Developing A Plan For Implementing Access Control Models In An Enterprise

The elements of access control I would us in my plan are: Authentication, Authorization and Identification. I would use all the three elements, since they work together to enforce information security. Identification provides a form of uniquely identifying an individual in an organization. It ensures that somebody is truly who they claim to be. To ensure maximum security, an identification value should not have a description of the users’ position or task and ach value should be unique.

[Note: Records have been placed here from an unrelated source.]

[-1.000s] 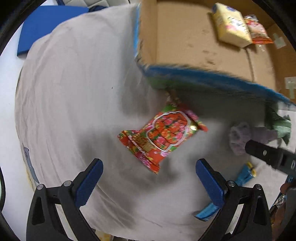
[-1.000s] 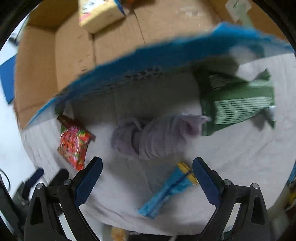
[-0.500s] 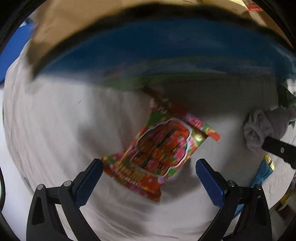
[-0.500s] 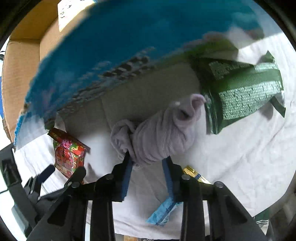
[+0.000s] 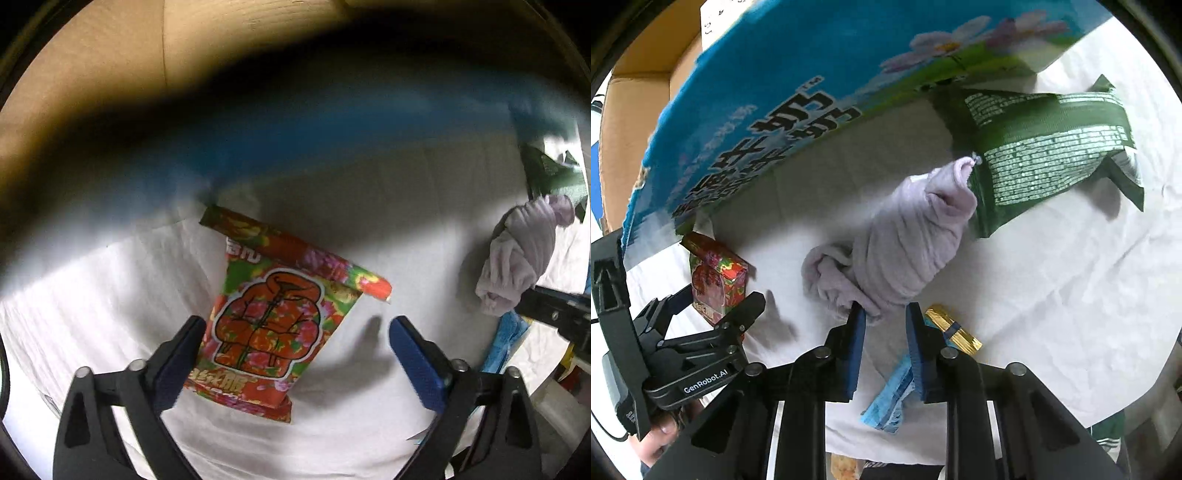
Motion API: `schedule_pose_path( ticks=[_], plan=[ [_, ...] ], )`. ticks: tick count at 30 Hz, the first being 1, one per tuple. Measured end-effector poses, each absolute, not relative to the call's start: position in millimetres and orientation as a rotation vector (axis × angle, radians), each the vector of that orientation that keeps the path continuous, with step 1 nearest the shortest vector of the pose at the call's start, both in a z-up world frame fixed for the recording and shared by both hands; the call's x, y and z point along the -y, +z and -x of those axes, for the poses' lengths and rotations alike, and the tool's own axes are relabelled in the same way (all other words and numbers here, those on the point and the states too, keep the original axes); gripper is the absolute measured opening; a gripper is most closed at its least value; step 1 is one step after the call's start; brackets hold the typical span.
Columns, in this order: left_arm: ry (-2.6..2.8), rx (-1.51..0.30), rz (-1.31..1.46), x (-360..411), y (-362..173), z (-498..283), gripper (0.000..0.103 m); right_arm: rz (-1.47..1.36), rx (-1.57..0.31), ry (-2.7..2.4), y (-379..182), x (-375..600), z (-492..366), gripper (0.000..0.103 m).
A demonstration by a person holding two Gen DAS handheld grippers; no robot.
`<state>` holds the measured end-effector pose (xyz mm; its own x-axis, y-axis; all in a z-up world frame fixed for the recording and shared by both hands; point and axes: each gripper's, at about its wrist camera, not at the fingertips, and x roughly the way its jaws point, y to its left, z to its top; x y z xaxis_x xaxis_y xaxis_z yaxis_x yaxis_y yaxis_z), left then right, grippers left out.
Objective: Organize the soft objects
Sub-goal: 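Move left tool to red floral snack bag while right tool moves to lavender cloth, then close left tool on red floral bag while right tool closes on lavender cloth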
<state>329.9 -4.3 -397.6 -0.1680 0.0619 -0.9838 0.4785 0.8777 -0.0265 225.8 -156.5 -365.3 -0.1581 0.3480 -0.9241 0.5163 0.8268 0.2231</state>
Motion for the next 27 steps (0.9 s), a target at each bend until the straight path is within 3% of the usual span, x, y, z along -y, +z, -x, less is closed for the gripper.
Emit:
schedule_pose_path(
  ticks=[2,4,5,10,15,16,17,18,24,27],
  plan=[
    [-0.388,-1.715,-0.423,2.3,-399.2,-329.3,0.071,-0.681,-1.765,-0.162,-365.6,164.5,-228.2,0.026],
    [-0.374,-1.707,-0.434,2.5,-400.4,-331.5,0.052,-0.704,-1.755,-0.167,-368.3,173.4,-233.8,0.038],
    [-0.366,-1.701,-0.439,4.1,-399.6,-332.2,0.049,-0.723,-1.745,-0.17,-368.9,175.1,-233.7,0.041],
    [-0.309,-1.714,-0.334,3.8,-398.8,-328.6,0.048,-0.83,-1.708,-0.193,-372.8,182.8,-233.4,0.052],
    [-0.241,-1.749,-0.201,-4.0,-399.2,-311.9,0.047,-0.93,-1.646,-0.201,-375.8,188.4,-232.9,0.052],
    [-0.235,-1.753,-0.184,-4.1,-400.0,-306.5,0.047,-0.933,-1.646,-0.198,-375.4,189.3,-233.0,0.049],
    [-0.232,-1.763,-0.171,-3.7,-402.6,-301.5,0.047,-0.926,-1.648,-0.191,-374.7,188.6,-233.2,0.036],
    [-0.228,-1.773,-0.163,-3.5,-405.4,-297.4,0.047,-0.9,-1.662,-0.185,-374.1,188.4,-232.6,0.03],
    [-0.201,-1.787,-0.127,-10.8,-419.9,-293.0,0.047,-0.762,-1.759,-0.11,-368.8,185.3,-207.4,0.025],
    [-0.19,-1.783,-0.136,-13.5,-428.6,-274.1,0.049,-0.689,-1.805,-0.084,-363.4,190.3,-192.2,0.016]
  ],
)
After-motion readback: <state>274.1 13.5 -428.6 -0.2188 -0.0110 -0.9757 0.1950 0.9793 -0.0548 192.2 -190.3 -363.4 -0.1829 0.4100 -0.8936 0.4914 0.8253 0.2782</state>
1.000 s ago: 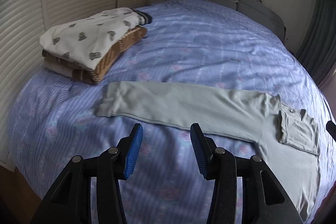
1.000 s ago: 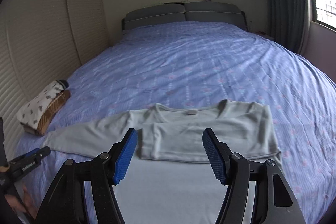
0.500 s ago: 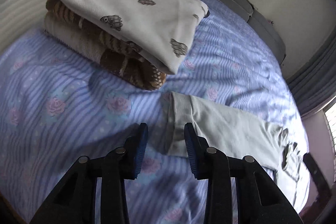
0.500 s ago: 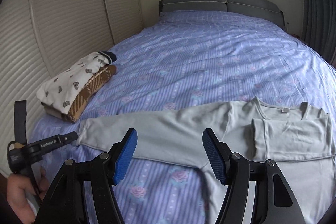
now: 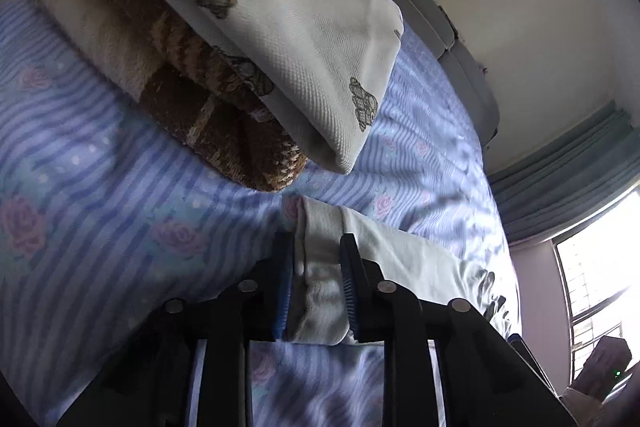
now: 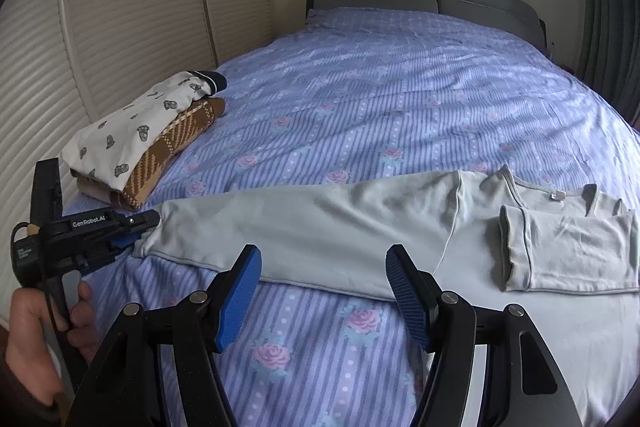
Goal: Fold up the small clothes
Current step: 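Lift the sleeve with the left gripper and fold it over the shirt body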
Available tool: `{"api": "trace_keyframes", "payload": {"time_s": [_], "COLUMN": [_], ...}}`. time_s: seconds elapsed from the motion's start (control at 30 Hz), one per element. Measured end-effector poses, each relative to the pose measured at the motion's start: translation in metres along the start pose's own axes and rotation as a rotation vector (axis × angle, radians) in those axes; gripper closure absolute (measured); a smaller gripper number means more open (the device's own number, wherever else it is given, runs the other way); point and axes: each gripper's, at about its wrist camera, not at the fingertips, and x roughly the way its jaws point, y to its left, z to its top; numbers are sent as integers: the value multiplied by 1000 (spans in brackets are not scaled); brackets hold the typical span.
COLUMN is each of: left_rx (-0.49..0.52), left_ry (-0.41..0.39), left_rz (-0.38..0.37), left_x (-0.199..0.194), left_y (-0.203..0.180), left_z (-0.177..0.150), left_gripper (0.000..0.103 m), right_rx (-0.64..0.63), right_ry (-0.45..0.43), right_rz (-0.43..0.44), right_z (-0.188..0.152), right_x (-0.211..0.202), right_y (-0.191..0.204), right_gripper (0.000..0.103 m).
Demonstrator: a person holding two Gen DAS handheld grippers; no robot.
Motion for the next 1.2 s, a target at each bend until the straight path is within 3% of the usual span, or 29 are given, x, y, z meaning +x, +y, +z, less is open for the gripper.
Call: {"api": "trace_keyframes", "payload": {"time_s": [0.07,0.13,0.23,0.47,0.6,0.8,1.03,1.2], "left_rx": [26,21,3,81,159,298,450,517], "left_ry": [7,9,-6,-62,-84,-74,-64,-16], "left_rz": [17,34,46,96,86,-5,-67,-95], "left_x": [3,2,-3,-34,-56,-61,-33,12], "left_y": [-4,-5,-7,-55,-105,-200,-303,-366], "left_z": [0,-1,-4,-10,-13,-25,-61,-93], "left_gripper": [84,98,98,98,98,98,98,98], "right_rx": [15,29,42,77,110,200,354,450], "right_ry": [9,7,2,-24,-65,-145,-220,-240], "right_rz": [-5,-9,-15,-18,-30,-68,-119,-163], "right_z": [0,1,2,5,9,15,11,-7], "right_x": [1,0,-4,-22,-40,-74,-107,-121], "right_y": [-6,-12,-22,-48,-73,-135,-229,-295], "right_gripper": [38,38,38,38,38,38,38,38]}}
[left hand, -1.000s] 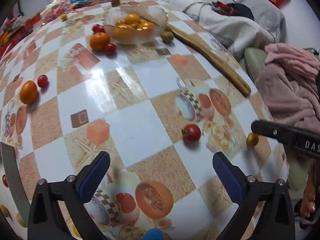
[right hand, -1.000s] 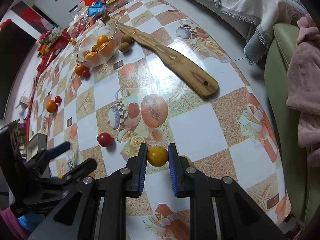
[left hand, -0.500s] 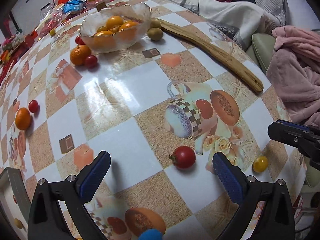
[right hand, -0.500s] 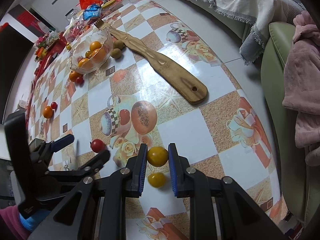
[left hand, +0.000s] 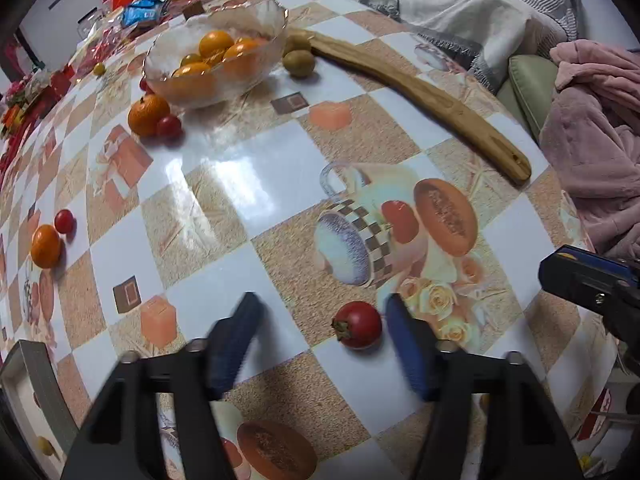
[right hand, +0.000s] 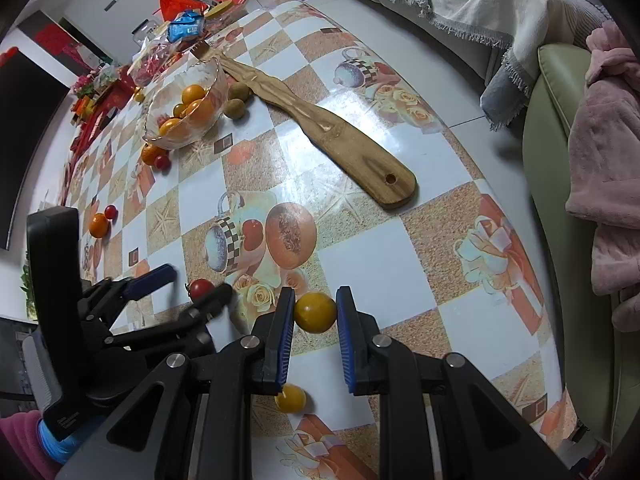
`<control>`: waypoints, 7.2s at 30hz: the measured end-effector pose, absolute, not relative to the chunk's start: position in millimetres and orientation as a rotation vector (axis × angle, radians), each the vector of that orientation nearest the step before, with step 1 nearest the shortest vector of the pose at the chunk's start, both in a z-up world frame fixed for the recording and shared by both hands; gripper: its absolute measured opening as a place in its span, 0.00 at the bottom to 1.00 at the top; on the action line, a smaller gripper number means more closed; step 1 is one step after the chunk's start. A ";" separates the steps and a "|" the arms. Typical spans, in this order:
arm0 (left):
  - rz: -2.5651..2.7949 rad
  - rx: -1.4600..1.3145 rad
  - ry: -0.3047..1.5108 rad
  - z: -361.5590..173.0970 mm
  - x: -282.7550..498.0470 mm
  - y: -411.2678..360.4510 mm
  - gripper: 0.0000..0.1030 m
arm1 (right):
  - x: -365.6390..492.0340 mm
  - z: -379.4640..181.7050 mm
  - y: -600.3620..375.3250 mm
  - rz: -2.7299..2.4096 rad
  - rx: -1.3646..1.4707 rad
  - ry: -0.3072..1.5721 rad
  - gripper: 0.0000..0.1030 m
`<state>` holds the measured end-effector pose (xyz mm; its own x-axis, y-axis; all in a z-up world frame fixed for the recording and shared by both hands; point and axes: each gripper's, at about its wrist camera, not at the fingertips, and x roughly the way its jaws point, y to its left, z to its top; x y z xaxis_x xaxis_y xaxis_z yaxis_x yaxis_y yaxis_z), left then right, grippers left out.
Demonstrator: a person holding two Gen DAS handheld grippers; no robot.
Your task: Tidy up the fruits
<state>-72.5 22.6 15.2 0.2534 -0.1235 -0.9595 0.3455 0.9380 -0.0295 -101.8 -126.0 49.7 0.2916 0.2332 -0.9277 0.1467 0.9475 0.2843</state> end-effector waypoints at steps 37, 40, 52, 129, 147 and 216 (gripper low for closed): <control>0.143 -0.222 1.225 75.0 -162.2 313.1 0.22 | -94.1 82.5 134.2 0.563 0.047 1.323 0.22; 0.190 -0.250 1.226 73.6 -174.4 335.3 0.22 | -97.4 82.1 162.4 0.612 0.020 1.335 0.22; 0.277 -0.318 1.266 48.8 -213.8 384.4 0.22 | -95.7 76.2 244.7 0.737 -0.045 1.372 0.22; -0.059 -0.014 1.362 19.9 -178.4 176.7 0.81 | -139.3 12.5 -57.2 0.013 0.085 1.388 0.67; -0.061 -0.067 1.364 24.6 -177.7 195.1 0.28 | -139.5 31.0 -63.3 0.125 0.125 1.375 0.22; 0.233 -0.103 1.218 35.6 -138.9 424.8 0.83 | -235.1 38.8 318.0 0.982 -0.570 1.263 0.82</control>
<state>-138.9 424.8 35.6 0.3256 0.1224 -0.9375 -0.2329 0.9714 0.0460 -235.1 318.0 38.8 0.0000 0.2925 -0.9563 -0.8550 0.4960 0.1517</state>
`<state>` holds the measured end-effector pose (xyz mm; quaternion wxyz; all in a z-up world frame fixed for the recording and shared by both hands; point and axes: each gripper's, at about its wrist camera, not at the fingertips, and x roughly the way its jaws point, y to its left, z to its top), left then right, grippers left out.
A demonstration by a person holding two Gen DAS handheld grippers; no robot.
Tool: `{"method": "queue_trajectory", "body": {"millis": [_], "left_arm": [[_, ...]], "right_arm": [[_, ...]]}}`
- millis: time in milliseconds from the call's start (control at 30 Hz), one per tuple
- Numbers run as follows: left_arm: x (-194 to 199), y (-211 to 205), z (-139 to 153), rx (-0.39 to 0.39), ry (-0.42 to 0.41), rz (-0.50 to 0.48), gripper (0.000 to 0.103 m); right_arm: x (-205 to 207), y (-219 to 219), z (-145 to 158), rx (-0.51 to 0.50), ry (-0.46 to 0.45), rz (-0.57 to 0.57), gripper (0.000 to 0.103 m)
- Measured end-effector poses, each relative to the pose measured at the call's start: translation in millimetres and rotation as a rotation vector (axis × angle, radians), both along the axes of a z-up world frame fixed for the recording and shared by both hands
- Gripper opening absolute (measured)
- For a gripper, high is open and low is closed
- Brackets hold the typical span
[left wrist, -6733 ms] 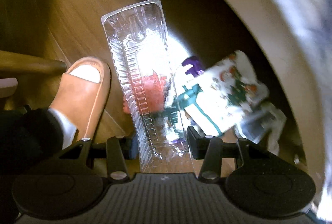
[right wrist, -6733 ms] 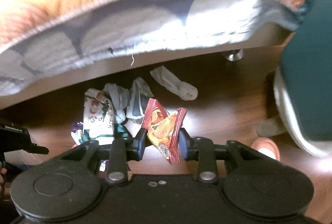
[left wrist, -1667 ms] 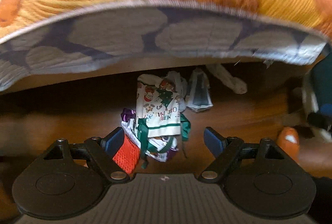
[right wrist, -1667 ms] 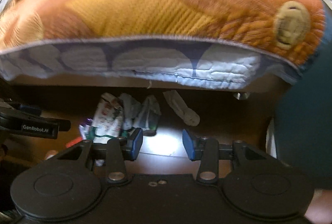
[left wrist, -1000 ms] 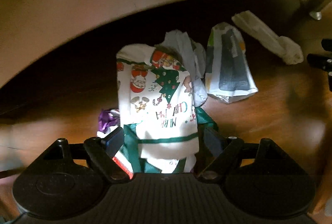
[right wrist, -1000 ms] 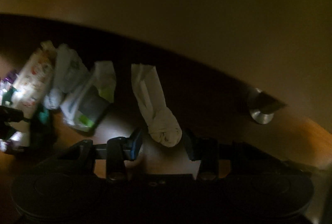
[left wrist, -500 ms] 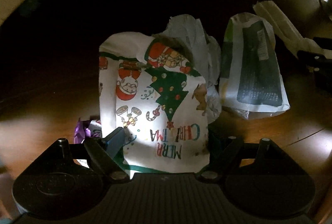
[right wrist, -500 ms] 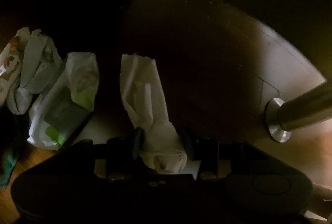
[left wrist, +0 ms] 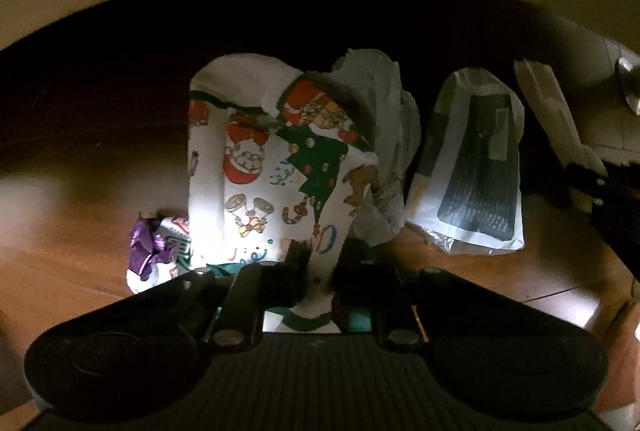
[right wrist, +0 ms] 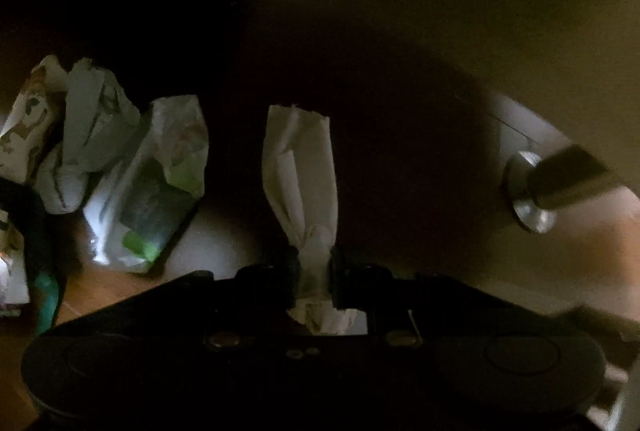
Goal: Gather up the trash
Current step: 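Grasp Christmas-print bag with left tool while right tool grasps white tissue, then carry Christmas-print bag and tissue to teal bin and open both grippers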
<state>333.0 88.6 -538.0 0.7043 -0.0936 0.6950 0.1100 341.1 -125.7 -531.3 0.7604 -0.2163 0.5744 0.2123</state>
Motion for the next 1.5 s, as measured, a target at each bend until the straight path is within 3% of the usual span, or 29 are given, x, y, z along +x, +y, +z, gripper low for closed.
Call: {"method": "queue_trajectory", "body": {"millis": [300, 533, 733, 933, 1167, 1500], "left_arm": [[-15, -5, 44, 0.008, -0.017, 0.026, 0.011], [-28, -20, 94, -0.041, -0.035, 0.052, 0.011], [-52, -25, 143, -0.100, -0.048, 0.079, 0.011], [-86, -39, 201, -0.140, -0.101, 0.060, 0.011], [-119, -61, 275, -0.188, -0.200, 0.007, 0.011], [-130, -108, 387, -0.229, -0.420, -0.120, 0.011]], "right_arm": [[-32, -7, 70, 0.053, 0.105, -0.206, 0.014], [-58, -13, 134, 0.100, 0.157, -0.357, 0.014], [-95, -25, 190, 0.103, 0.166, -0.403, 0.014], [-127, -39, 252, 0.171, 0.127, -0.438, 0.014], [-163, -64, 336, 0.282, 0.019, -0.458, 0.014], [-190, -125, 444, 0.411, -0.180, -0.478, 0.014]]}}
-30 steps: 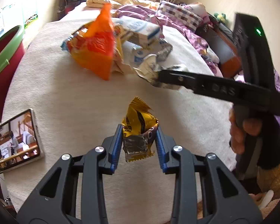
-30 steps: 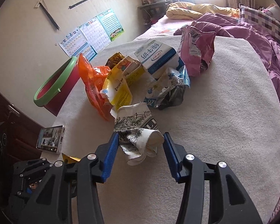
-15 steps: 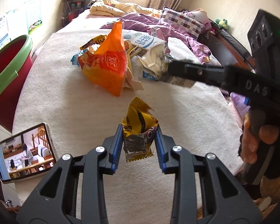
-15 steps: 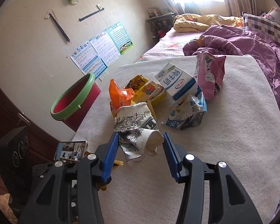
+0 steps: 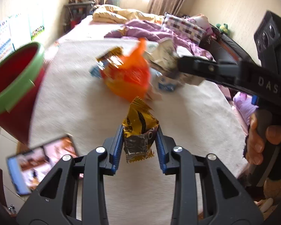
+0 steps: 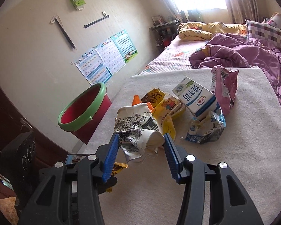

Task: Collect trash
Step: 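Carry the yellow wrapper and patterned paper with both tools over the red bucket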

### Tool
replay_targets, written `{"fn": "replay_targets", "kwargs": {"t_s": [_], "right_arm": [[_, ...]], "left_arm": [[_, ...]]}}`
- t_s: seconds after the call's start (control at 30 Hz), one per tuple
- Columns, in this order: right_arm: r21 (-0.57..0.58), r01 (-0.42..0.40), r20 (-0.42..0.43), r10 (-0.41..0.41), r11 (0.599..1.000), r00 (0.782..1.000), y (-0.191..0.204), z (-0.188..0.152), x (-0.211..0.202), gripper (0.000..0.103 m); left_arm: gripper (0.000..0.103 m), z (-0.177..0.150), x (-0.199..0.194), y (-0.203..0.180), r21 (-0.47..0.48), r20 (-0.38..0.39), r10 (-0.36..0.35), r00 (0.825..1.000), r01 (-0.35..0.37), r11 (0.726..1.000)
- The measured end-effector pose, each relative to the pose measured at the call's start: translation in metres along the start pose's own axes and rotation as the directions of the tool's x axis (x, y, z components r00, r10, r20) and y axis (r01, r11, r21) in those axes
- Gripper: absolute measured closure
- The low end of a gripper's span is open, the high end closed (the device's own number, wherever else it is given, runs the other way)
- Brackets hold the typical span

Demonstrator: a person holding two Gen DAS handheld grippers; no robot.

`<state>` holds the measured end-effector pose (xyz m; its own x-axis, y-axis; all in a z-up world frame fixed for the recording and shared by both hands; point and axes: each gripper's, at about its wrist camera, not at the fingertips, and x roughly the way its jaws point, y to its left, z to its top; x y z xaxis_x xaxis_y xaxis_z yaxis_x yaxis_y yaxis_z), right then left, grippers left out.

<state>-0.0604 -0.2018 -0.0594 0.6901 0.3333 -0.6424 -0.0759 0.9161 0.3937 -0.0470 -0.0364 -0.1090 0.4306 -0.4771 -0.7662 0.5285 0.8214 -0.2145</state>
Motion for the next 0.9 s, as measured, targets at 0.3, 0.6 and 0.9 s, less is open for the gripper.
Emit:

Authentication ensures that only the right people gain access. It is the process of verifying the identity of each individual who claims to have permission to use resources. Authentication may involve fingerprints, smartcards, encryption keys, among many other forms. Authorization involves giving certain permissions to a user. These permissions are read, write and execute, which are tied to a particular user account. For instance, a user might have permission to read, but doesn’t have permission to alter anything on a file. Some of the best practices concerning access control are:

• Biometrics – Uses an individual’s attribute or behavior for identification purposes. It’s the most accurate method for performing verification and the most expensive form of authentication. Biometric systems include finger print, palm scan, voice print, iris and retina scan, signature dynamics and keyboard dynamics.
• Passwords – It is the most commonly used form of identification and authentication. A password consists of a string of characters used to authenticate a user. Passwords should meet a required length, should contain a specific combination of characters and should be encrypted and hashed. Passwords should also expire after some time, prompting a user to set a new password. There should be a pre-set number of logon attempts to enhance security.
• Creation of role-based access – It ensures that employees are clearly defined by their roles and access is only granted based on their job type. For example, the resources a manager may access may be different from those an accountant an accountant can access. This ensures that employees only get access to the information that they have to use for business purposes.
• Running system audits – This can be carried out by the use of software reporting capabilities. They aid in helping the admin to monitor whether the system is functioning properly, the need fix issues, make changes or do an update. This information can be deduced by inspecting reports.
• Implementation of security layers – Several access options should be considered when setting up access control, to enable maximum security. When one layer fails, the other layer should cover up for its vulnerabilities. When two or more layers of security are established, the vulnerabilities can be reduced or completely eliminated. A combination of different types of security should be established, such as use of door locks, sensors and biometric authentication systems.
• Training Employees – A system may be put at a high risk within a short period of time due to human error or factors such as haste. All employees should be taken through regular comprehensive of the company’s security policy, so as to prevent the occurrence of disasters that would have been avoidable. With knowledge of how to safely use the system, the system could face minimal or no disasters caused by human error.
• Multi-factor authentication – It is a mechanism that requires more than one form of an authentication, in order to verify a user’s identity when requesting to login or perform a transaction.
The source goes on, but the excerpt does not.